The punchline: all it takes is one unicorn to send investors and entrepreneurs into a frenzy. And right now, the hype surrounding connected, at-home fitness equipment has reached Uber of “X” level.
Piggybacking on Peloton
Going forward, would-be entrepreneurs will point to the Peloton as the shining example of what could be.
As a result, investors can expect to encounter pitches with a similar refrain, “we’re like Peloton for [activity]”. However, these pitches are not unwelcome; many of those same investors are actively searching, checkbook in hand, for a concept with Peloton-like potential.
Michael Farello, a managing partner at L Catterton—a private equity firm with a reputation for backing disruptive fitness companies like Equinox, Peloton, and ClassPass—has said as much.
Farello told Business Insider that, although the firm has invested broadly in health and wellness, they’re honing in on differentiated concepts within fitness. As more consumers seek out connected fitness experiences that provide a personalized, convenient, and efficient workout, Farello thinks the current stable of fitness startups is only the beginning.
“Artificial intelligence is really bringing the personal trainer into the home. I think that is the next big wave.” – Michael Farello, L Catterton
To date, a number of tech-enabled fitness concepts have tapped this trend.
The Peloton of ‘X’ Landscape
Going beyond the bike, a growing list of competitors are hoping to become the Peloton of rowing, weightlifting, boutique studios, and more.
- Tonal | By combining an interactive LED screen and electromagnetic weights with a fold-out bench and cables, Tonal has managed to pack an entire gym and an AI-powered personal trainer into a wall-mounted strength training system.
- Mirror | Similarly, Mirror is beaming boutique fitness classes into the home by way of a sleek, mirror-like (go figure) display that’s actually an interactive LED screen.
- Tempo | A 3D-enabled, AI-driven strength training, HIIT, and cardio system, Tempo promises the most accurate form-tracking and real-time feedback among connected fitness companies, employing live trainers that are on call to virtually assist subscribers.
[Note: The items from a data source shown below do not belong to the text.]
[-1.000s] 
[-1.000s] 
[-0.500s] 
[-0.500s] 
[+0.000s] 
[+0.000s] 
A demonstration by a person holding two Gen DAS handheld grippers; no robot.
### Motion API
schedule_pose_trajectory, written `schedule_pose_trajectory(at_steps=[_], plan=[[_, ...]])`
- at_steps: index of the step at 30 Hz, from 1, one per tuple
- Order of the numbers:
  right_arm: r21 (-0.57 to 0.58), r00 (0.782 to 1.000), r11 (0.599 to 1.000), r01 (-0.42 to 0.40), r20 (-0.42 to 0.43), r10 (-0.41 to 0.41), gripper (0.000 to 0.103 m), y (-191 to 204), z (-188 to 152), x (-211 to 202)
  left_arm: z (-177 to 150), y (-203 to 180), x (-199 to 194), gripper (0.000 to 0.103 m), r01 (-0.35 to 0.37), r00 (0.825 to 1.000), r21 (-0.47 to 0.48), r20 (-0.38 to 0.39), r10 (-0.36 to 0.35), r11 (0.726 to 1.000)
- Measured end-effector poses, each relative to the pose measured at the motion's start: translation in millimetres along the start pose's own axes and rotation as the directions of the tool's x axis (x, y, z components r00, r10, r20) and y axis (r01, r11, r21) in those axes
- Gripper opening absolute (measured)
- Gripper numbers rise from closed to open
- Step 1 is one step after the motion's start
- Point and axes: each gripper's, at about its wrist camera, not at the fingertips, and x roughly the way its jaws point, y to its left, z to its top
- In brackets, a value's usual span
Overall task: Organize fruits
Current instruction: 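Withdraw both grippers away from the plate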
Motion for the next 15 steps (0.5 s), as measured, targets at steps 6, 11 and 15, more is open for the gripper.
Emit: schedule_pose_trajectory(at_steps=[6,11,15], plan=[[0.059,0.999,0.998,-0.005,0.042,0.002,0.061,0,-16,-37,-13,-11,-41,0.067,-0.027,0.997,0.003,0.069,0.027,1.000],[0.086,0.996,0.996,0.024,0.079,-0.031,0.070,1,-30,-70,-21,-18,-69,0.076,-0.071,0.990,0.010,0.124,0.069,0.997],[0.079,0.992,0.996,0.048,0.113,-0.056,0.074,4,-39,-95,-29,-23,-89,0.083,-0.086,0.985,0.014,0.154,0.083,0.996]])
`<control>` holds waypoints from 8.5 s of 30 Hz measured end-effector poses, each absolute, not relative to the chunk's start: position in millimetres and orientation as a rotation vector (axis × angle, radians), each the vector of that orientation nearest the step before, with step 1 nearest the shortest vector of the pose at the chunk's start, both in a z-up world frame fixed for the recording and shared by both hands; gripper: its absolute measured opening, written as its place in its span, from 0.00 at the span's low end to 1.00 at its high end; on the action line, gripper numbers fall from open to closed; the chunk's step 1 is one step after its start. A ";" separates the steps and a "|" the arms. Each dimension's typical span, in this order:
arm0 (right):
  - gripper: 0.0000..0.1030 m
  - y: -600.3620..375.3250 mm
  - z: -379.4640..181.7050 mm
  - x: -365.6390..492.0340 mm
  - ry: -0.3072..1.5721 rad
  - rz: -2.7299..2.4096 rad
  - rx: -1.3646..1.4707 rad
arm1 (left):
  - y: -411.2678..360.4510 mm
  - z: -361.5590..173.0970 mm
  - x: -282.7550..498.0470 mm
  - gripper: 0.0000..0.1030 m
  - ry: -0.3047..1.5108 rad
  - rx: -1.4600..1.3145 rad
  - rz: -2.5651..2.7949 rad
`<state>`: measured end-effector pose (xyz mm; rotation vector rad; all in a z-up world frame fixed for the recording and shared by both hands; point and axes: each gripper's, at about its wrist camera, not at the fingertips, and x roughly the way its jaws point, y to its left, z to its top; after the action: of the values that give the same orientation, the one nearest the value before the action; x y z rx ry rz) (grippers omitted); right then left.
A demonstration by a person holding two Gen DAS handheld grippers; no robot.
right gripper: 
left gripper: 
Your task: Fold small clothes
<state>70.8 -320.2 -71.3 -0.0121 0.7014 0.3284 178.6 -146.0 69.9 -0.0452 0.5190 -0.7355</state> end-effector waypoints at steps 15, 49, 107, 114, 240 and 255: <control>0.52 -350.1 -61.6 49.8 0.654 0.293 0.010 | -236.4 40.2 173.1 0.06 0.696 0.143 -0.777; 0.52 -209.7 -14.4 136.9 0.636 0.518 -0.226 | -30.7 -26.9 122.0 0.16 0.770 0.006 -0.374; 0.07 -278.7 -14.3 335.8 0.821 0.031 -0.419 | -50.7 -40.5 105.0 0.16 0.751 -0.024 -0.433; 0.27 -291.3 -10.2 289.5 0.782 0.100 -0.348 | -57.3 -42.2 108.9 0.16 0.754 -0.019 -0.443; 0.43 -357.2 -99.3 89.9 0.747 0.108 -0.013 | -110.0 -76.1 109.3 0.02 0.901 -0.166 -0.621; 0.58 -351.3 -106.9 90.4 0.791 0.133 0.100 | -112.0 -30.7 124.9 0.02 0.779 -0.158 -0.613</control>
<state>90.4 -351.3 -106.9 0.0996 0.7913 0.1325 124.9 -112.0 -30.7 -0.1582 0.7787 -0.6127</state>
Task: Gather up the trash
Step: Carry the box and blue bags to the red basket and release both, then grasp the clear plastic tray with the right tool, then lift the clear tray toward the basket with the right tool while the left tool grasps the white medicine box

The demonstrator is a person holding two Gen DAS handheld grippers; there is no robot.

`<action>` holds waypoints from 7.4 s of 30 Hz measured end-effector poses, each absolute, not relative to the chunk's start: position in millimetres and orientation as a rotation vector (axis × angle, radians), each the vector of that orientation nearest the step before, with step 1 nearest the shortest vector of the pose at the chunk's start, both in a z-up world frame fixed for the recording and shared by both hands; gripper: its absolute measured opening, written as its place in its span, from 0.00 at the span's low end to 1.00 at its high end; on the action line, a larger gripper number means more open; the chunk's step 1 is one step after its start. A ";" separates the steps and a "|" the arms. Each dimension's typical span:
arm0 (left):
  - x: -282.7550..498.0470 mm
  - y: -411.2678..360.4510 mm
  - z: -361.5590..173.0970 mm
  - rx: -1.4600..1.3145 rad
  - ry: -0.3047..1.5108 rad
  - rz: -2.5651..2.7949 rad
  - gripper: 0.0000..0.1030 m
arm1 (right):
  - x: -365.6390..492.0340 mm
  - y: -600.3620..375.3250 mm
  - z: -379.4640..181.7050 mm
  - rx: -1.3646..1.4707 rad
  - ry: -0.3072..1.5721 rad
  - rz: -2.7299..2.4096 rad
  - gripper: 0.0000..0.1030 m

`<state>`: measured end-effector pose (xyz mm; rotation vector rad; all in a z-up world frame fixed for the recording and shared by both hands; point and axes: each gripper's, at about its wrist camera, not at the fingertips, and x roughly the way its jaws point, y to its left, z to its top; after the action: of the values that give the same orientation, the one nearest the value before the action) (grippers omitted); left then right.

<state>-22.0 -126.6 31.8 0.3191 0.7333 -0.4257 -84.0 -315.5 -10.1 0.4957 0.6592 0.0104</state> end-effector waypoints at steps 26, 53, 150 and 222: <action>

- Hydrow | This connected indoor rower hopes to corner the rowing market as others, like Peloton and Zwift, are rumored to enter the space.
- Zwift | For now, Zwift is focused on creating virtual worlds’ for running and cycling, but the company is said to be developing its own connected equipment.
- FightCamp | Another up-and-comer, FightCamp is bringing boxing into the home with punch-tracking sensors to measure the count, type, speed, and “intensity” of your jabs.
- Echelon | There’s no question that most of these connected fitness products appeal to the relatively affluent consumer. However, bridging a formidable void, Echelon, the ‘mid-market Peloton’ of sorts, promises a connected cycling experience for the consumer who’s unwilling to shell out for a high-priced flagship. The company also released Echelon Reflect, a Mirror competitor, for two-thirds the price.
- Equinox | With the SoulCycle at-home bike and Equinox+, this gym chain has entered the at-home battle.